Limitations & Future Work

  • All data comes from Flaticon's Lottie-style works, which are structurally regular and come with IDs/groups; generalization to messy hand-crafted SVGs or tool-exported SVGs (no IDs, chaotic nesting, overuse of g wrappers) is questionable, and the authors explicitly note this as an open question.
  • Rendering-Aware RL relies on real-time rendering via headless browsers and video encoder scoring, making each step much more expensive than standard RLHF, and difficult to reproduce in resource-constrained settings.
  • Current VAnim only generates visual animation, lacking support for JavaScript-triggered interactive behaviors and multi-scene narratives, limiting end-to-end deployment in real UI/Web workflows.
  • Evaluation mainly relies on PE-Core metrics, which share the same source as the training reward, posing a risk of metric circularity; the appendix supplements with independent metrics like InternVideo2, SSIM, and flow, but evaluation remains mostly automatic, lacking large-scale human assessment.

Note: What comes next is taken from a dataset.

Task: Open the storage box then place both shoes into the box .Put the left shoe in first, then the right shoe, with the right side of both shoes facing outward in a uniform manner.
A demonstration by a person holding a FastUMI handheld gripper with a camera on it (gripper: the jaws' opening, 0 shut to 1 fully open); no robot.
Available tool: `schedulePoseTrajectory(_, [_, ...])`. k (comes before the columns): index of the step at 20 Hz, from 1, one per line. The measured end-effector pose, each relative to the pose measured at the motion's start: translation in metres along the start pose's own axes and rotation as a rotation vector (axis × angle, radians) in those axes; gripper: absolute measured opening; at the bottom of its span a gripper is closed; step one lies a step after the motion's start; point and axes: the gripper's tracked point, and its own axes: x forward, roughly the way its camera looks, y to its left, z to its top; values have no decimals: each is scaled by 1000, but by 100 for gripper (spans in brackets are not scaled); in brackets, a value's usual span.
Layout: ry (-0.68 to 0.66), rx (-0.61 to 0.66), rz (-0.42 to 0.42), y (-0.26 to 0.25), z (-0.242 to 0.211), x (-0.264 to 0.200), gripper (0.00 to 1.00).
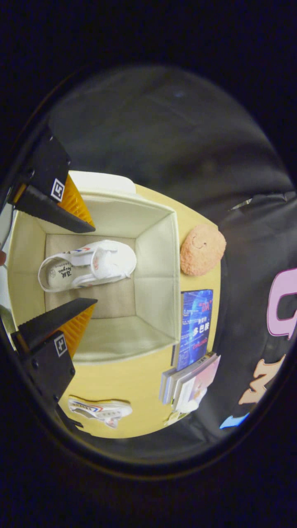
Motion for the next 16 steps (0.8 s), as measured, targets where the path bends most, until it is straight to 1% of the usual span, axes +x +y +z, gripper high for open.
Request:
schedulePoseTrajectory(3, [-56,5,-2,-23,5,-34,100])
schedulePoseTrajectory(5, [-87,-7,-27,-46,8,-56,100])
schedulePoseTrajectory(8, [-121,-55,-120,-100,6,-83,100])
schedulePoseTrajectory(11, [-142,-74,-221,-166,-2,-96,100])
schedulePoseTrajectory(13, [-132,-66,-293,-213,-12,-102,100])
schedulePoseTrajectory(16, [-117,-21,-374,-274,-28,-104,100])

  • SSU representation assumes "adjacent frame DOM topology is isomorphic," making support for animations involving "element appearance/disappearance" or "DOM restructuring" unnatural; the authors do not fully discuss this.
  • vs LiveSketch (Gal et al. 2024): LiveSketch optimizes strokes in pixel space using SDS, lacking structural awareness, leading to frequent breakdowns in closed shapes/occlusion; VAnim directly sparsely edits the SVG DOM, structurally preserving topology by construction, and completes inference in one pass rather than hundreds of iterations.

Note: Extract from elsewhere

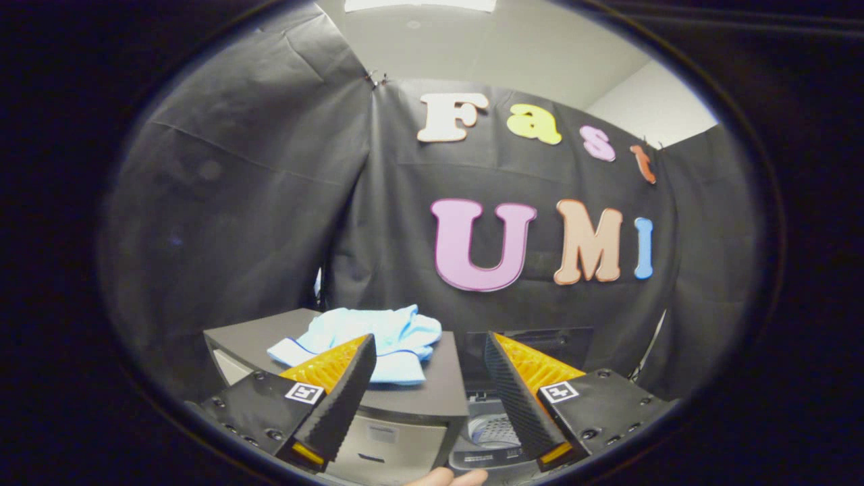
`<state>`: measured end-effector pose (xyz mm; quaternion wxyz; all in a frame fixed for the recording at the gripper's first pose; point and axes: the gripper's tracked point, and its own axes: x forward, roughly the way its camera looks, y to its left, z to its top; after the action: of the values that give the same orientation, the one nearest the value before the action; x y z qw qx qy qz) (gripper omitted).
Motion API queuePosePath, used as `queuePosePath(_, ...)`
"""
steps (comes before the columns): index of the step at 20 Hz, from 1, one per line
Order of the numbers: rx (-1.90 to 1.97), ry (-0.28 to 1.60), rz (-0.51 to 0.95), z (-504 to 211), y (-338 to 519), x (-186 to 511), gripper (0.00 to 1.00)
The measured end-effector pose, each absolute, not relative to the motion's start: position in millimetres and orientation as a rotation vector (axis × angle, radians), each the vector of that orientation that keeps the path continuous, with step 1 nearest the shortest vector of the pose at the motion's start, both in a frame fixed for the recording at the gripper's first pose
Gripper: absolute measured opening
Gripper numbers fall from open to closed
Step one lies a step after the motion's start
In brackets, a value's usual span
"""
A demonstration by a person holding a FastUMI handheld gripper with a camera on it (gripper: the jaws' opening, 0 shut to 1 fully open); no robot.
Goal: Put the clothes into the washing machine and then close the washing machine lid.
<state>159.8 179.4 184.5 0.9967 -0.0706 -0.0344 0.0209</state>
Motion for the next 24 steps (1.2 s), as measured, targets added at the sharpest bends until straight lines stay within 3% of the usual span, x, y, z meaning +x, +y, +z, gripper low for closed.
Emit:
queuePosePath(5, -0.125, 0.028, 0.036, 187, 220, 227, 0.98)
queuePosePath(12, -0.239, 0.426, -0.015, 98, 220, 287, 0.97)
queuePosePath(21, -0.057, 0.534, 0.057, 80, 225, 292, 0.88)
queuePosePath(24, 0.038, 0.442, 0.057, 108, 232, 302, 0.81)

  • vs Keyframer / GPT-5.2 / Gemini 3 Pro: General LLMs are confined to affine transformations in CSS/SMIL, approximating non-rigid deformations as translations; VAnim's RL signal pushes the policy to Bézier control points in the d attribute, enabling true path-level deformation.

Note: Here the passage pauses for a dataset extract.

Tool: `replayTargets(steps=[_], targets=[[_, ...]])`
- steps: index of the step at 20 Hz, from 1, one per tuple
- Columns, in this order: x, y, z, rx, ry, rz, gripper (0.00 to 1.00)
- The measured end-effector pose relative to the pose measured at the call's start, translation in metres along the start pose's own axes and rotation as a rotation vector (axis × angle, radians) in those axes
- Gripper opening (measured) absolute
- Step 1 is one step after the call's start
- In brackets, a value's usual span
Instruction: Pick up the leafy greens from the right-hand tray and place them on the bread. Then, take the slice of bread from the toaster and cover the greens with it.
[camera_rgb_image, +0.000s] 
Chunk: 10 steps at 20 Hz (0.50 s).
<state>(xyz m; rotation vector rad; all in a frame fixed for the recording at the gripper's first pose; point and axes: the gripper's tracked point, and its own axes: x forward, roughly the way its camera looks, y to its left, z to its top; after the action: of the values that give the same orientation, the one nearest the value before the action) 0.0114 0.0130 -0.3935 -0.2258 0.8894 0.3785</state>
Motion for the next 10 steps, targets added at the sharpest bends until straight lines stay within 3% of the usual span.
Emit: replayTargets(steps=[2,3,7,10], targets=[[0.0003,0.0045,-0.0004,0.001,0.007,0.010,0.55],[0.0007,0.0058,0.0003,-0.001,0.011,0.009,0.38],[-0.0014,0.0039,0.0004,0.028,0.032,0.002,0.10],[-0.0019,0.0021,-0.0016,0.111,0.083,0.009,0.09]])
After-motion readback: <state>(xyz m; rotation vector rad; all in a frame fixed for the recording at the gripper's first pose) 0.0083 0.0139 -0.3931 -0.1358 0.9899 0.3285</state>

  • vs DeepSVG / SVGformer and other static vector generation: These focus on spatial composition, not time; VAnim is the first to transfer the LLM paradigm to open-domain vector animation, incorporating the temporal dimension via SSU without exploding context.
  • Insights: "Sparse state update" can be a general paradigm for any generative task requiring temporal changes on persistent structures; "Structure-Bound CoT + consistency filtering" can be a standard for multimodal grounding data production; "Rendering-aware RL" provides a feasible path for incorporating non-differentiable renderers into code-to-X training.

Rating

  • Novelty: ⭐⭐⭐⭐⭐ The SSU + Identification-First CoT + rendering-aware GRPO trio is the first systematic solution for open-domain vector animation, redefining "animation generation = sparse updates on persistent structure."
  • Experimental Thoroughness: ⭐⭐⭐⭐ Three strong baselines (optimization-based, closed-source LLM, in-house SFT-only) + two core ablations + four extended experiments in the appendix (SSU/input image/reward/group size) + user study, but lacks cross-domain (hand-crafted SVG) generalization evaluation.
  • Writing Quality: ⭐⭐⭐⭐⭐ The Motivation section clearly articulates the three pain points of affine bias, context explosion, and identity drift; Figures 1/2/4 thoroughly explain data, representation, and inference; formulas are concise and well-illustrated, making it far more readable than similar multimodal long papers.
  • Value: ⭐⭐⭐⭐ Open-source data + paradigm + framework, with direct application value for design toolchains, UI/Web automation, and educational animation; the only shortcoming is limited support for hand-crafted SVG and interactive logic.